Se inicia tratamiento con terapia combinada con PegINF alfa 2a 180 mg/semanal sc. y ribavirina 1.000 mg/día suspendiéndose a las 12 semanas por ausencia de respuesta.
Durante el seguimiento la paciente refiere empeoramiento de la astenia y disnea de moderados esfuerzos. Ante la sospecha de síndrome hepatopulmonar se realizó una gasometría arterial y espirometría: FEV1 105,9%, FVC 101,8%, FEV1/FVC 87,52 así como un ecocardiograma con contraste sonicado que objetivó el paso de suero desde la aurícula derecha a la izquierda sugiriendo cortocircuito cardiaco. Estos hallazgos establecen el diagnóstico de síndrome hepatopulmonar (4).
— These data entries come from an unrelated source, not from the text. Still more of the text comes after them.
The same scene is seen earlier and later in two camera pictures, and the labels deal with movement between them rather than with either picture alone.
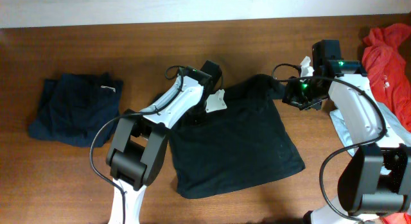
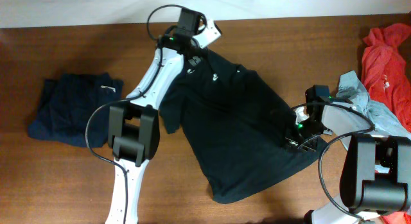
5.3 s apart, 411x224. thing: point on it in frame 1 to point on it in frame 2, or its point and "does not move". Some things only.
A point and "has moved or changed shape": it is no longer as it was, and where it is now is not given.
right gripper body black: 304,94 to 304,135
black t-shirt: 248,142 has moved or changed shape
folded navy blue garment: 74,108 does not move
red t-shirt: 386,54 does not move
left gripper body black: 196,114 to 198,52
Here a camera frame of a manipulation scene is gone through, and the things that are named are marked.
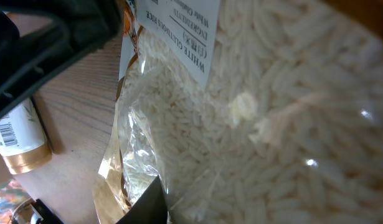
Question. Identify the beige brown snack bag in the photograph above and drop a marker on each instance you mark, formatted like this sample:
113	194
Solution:
249	112

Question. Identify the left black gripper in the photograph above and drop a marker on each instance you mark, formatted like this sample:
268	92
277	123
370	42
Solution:
34	212

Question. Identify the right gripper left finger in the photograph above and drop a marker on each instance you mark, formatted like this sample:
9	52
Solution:
78	28

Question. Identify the white cream tube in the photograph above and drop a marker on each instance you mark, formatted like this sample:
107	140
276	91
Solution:
24	145

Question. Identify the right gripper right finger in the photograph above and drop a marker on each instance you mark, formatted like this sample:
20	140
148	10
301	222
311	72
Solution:
151	207

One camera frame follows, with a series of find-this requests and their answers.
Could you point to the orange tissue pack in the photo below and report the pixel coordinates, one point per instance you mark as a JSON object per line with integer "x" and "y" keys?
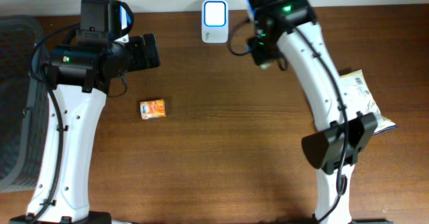
{"x": 152, "y": 109}

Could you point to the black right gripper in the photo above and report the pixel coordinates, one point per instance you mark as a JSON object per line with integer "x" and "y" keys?
{"x": 259, "y": 58}

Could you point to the teal tissue pack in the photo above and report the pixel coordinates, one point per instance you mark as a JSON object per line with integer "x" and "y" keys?
{"x": 265, "y": 65}

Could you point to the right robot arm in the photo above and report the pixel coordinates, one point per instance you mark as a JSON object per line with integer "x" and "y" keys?
{"x": 289, "y": 30}

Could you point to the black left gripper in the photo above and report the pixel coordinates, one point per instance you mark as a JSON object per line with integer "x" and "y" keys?
{"x": 141, "y": 59}

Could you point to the dark grey plastic basket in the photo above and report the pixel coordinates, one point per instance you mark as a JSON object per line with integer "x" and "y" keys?
{"x": 23, "y": 106}

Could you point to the yellow snack bag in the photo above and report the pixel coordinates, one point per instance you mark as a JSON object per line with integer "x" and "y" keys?
{"x": 363, "y": 99}

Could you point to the white barcode scanner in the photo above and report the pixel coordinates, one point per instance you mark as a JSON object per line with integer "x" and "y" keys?
{"x": 215, "y": 21}

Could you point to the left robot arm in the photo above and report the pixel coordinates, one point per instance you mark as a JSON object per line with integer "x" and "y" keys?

La paciente presenta nuevos episodios de sangrado por spiders localizados en el tórax que no responden a la cauterización precisando en dos ocasiones extirpación quirúrgica. Se comienza tratamiento con tamoxifeno que reduce los episodios de sangrado, objetivándose a las tres semanas de iniciado el tratamiento ausencia de nuevos episodios de sangrado y estabilización del número de lesiones.